While these studies all implicate peripheral cues in the entrainment of anticipatory ILC3 responses, light signals derived from the central clock (in the brain) are also known to be central in aligning many biological processes and in imprinting circadian rhythms. Indeed, signals from the central clock were shown to be a key regulator of ILC3 rhythmicity (Figure 2: inputs) (95). Utilizing mice in which the central clock was surgically ablated, or mice genetically deficient for Arntl only in the SCN, ILC3s developed disrupted cytokine oscillations and an altered phenotype—including the downregulation of intestinal homing markers which could partially explain time of day differences in ILC3 numbers within the gastrointestinal tract (95). The mechanisms through which the central clock in the SCN mechanistically aligns biological processes with light cues vary, but can include the release of hormonal cues—most notably glucocorticoids (84).

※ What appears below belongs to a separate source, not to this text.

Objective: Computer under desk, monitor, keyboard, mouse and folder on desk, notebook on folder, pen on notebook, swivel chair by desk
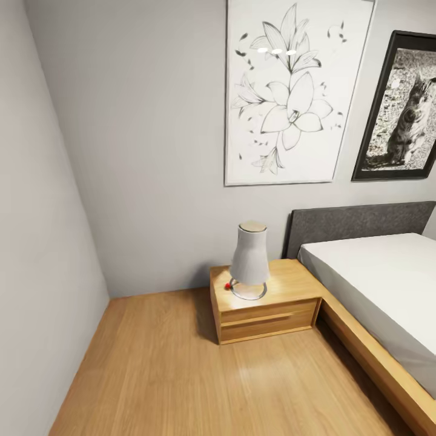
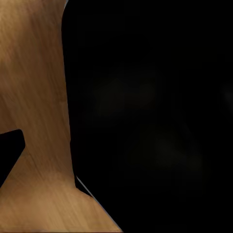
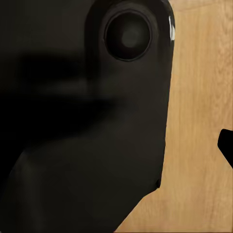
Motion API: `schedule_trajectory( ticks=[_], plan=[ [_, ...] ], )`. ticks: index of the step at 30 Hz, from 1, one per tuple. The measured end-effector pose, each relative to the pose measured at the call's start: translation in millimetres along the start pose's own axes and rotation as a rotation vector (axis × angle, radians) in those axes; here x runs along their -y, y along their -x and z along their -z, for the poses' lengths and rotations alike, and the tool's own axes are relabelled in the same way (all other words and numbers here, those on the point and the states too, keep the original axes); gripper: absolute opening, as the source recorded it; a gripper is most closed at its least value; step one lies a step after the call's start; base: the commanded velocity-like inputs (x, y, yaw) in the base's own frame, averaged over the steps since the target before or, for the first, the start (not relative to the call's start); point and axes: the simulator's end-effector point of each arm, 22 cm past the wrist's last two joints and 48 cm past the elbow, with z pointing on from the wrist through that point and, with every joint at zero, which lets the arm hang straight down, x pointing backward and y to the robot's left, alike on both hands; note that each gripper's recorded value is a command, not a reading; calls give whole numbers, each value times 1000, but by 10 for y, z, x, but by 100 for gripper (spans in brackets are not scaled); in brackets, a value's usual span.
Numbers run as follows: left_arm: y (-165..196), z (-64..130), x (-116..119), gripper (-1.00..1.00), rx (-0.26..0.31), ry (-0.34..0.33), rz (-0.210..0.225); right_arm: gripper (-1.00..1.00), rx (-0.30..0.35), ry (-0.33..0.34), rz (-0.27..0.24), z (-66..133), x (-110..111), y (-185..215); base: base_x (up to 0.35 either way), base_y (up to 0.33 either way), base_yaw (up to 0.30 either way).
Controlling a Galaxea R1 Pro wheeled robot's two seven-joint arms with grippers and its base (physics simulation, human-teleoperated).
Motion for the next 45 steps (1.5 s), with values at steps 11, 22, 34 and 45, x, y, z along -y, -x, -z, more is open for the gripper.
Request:
schedule_trajectory(
  ticks=[11, 22, 34, 45],
  plan=[
    [122, 95, 388, 100, 26, -51, -6, 100, 20, 20, -11, 88, -173, 164, 0, 0, 0],
    [351, 286, 373, 100, 75, -46, -1, 100, 176, -9, -1, 301, 55, 543, 0, 0, 0],
    [1911, 854, 53, 100, 415, -5, 4, 100, 676, -10, -18, 1020, 51, 2087, 0, 0, 0],
    [2513, 1308, -92, 100, 545, 7, 44, 100, 894, -14, -19, 1690, 86, 2877, 0, 0, 0]
  ],
)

While it remains to be determined whether this mechanism acts on ILC3 in the context of the central circadian clock, glucocorticoids have been shown to suppress ILC3s IL-22 production in vitro (99). Together these findings suggest that long-range and local circadian cues may directly regulate ILC3 numbers and function during homeostasis or following infection, mediating ILC3 interactions with the microbiota and regulation of intestinal barrier function.

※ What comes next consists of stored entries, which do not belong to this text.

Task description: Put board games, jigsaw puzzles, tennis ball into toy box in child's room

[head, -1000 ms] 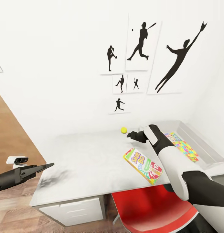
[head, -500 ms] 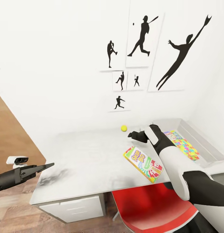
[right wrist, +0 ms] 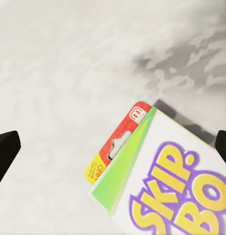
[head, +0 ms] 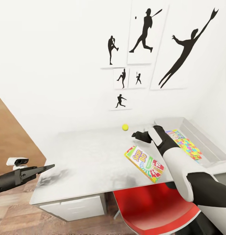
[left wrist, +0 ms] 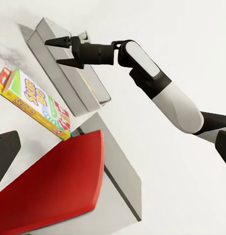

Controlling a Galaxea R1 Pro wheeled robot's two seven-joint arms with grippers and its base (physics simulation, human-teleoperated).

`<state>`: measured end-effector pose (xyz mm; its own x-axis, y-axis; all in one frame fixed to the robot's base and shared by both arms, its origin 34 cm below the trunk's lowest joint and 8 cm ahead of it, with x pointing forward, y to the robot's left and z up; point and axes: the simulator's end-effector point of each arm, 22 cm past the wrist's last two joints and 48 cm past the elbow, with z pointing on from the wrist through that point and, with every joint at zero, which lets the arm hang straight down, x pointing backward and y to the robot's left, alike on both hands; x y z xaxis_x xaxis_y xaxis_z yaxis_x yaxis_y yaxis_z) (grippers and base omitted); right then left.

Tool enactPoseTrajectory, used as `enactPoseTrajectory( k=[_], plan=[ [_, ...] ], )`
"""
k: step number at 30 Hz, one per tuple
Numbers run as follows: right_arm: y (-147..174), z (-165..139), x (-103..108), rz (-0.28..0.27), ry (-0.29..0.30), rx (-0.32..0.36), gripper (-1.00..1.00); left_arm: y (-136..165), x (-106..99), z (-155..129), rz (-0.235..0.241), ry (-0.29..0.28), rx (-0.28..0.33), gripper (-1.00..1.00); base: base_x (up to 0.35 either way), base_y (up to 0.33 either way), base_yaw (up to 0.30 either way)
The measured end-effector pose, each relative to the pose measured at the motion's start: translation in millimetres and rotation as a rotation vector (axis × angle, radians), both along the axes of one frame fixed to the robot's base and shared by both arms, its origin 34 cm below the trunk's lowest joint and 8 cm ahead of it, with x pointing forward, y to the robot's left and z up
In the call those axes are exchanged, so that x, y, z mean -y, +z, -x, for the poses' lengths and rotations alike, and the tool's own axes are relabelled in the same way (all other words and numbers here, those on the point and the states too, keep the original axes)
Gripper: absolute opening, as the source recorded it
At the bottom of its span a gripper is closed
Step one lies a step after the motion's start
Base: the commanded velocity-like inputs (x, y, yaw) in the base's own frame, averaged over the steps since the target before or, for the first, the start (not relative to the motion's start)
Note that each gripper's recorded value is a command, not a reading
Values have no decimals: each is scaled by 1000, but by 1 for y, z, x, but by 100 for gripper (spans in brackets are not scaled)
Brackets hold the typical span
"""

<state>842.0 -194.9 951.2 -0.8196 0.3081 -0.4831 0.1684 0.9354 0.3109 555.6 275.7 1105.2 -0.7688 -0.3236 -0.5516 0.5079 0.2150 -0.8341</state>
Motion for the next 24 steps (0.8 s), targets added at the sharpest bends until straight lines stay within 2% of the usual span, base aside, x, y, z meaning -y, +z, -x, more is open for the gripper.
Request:
enactPoseTrajectory(
  k=[6, 24],
  plan=[
    [-6, -2, 15, 13, -17, -4, 100, -4, 0, -1, 0, 0, -10, 100, 0, 0, 0],
    [-28, -1, 31, 28, -33, -33, 100, -16, -1, -4, 1, 2, -36, 100, 0, 0, 0]
  ],
)
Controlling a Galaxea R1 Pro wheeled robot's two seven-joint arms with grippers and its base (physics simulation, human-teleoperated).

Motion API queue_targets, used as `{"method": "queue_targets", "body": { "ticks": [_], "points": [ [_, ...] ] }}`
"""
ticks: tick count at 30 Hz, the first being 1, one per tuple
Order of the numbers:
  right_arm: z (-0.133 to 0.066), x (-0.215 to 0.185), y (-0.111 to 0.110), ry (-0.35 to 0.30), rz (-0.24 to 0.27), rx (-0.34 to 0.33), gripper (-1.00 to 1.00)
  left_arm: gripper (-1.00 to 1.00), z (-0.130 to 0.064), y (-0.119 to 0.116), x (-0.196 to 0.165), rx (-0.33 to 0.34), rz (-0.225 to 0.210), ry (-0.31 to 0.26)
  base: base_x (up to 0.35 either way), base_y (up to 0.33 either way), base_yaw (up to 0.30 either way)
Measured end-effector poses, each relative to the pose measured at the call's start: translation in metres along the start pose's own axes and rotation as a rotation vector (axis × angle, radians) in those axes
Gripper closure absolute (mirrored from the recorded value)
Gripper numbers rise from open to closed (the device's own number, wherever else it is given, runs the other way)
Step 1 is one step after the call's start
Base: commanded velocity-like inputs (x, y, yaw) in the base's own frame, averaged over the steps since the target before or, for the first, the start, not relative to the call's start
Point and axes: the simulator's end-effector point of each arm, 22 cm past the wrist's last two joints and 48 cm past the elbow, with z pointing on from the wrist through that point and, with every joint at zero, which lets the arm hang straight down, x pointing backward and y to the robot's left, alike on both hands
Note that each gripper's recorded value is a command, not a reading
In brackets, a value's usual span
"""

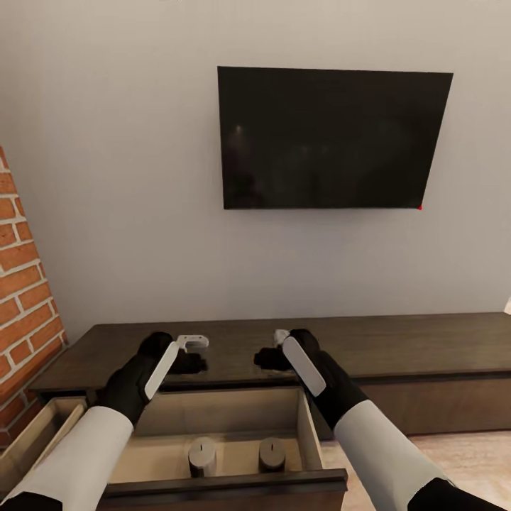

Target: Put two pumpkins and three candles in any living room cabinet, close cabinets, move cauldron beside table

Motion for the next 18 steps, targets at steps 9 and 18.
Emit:
{"method": "queue_targets", "body": {
  "ticks": [9,18],
  "points": [
    [-0.067,-0.051,0.040,-0.183,-0.015,-0.113,-1.00,-1.00,-0.127,-0.029,-0.117,0.057,0.049,-0.397,0.000,0.000,0.000],
    [-0.083,-0.068,0.041,-0.196,-0.013,-0.115,-1.00,-1.00,-0.161,-0.035,-0.133,0.074,0.054,-0.455,0.000,0.000,-0.051]
  ]
}}
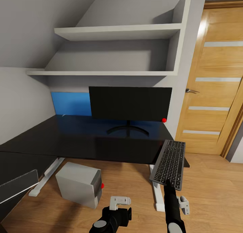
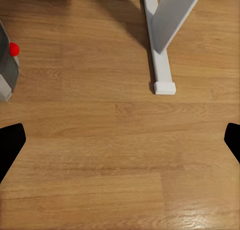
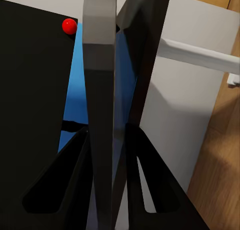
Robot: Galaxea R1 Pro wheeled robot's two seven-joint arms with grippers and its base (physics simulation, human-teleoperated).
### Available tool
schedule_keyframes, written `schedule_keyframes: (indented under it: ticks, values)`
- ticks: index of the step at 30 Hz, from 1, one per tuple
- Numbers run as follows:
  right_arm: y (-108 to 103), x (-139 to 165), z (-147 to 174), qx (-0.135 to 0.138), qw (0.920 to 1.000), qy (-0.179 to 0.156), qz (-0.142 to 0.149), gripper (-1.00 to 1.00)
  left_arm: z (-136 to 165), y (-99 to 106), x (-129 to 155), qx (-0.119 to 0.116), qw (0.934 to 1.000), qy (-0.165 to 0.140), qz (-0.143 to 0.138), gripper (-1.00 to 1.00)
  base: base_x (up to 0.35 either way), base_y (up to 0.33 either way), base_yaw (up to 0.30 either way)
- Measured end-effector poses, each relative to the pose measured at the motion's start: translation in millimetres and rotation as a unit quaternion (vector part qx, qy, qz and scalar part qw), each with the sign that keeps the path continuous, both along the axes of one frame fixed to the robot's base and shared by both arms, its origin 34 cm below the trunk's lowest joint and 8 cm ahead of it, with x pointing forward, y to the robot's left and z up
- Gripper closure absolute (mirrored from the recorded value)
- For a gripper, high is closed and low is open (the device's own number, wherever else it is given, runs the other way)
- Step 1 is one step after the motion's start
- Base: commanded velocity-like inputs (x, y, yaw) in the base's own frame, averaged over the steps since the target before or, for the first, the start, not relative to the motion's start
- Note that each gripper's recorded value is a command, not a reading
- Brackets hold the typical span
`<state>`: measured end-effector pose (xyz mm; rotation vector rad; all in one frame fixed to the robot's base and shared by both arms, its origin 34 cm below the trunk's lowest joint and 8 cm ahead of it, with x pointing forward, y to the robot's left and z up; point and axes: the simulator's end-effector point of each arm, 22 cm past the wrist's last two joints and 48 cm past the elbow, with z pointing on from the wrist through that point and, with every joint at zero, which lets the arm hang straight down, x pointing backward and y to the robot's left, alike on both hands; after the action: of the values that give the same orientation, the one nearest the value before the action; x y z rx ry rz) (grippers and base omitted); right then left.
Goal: In the bedroom, organize the workspace by keeping the computer under the desk, ensuring the monitor is on the desk, placing the keyboard on the desk next to the monitor, placing the mouse on the desk next to the keyboard, moving the folder from the swivel chair onto the desk next to the mouse, stacking the notebook on top of the folder with the pen on top of the notebook, and positioning the swivel chair next to the desk.
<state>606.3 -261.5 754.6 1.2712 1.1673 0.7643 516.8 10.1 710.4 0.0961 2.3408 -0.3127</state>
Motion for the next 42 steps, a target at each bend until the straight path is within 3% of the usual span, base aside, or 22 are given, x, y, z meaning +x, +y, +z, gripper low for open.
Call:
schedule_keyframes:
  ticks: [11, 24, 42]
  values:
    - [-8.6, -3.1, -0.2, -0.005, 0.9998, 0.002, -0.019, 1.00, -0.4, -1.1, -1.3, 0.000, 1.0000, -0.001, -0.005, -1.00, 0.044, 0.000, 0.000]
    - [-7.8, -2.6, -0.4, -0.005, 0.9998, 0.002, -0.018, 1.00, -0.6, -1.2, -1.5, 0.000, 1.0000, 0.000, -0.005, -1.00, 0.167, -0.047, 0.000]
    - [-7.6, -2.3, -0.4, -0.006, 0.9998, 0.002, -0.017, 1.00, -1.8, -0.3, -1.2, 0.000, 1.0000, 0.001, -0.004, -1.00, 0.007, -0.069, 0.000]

Lymphoid Organogenesis: ILC3-Stromal Circuits
Unlike cells of the adaptive immune system, ILC3 are one of the first immune cells to colonize the intestine during the embryonic period and are critical for the formation of SLOs (100). In this regard one of the most fundamental circuits through which ILC3 contribute to barrier immunity is through the orchestration of organized interactions between the innate and adaptive immune system. In contrast to the sensory circuits described above, where inputs derived from third party cells stimulate outputs in ILC3, during both embryogenesis and adult life ILC3 provide the input and stimulatory cues to stromal cells to initiate a cascade of events that lead to the formation of secondary and tertiary lymphoid tissues.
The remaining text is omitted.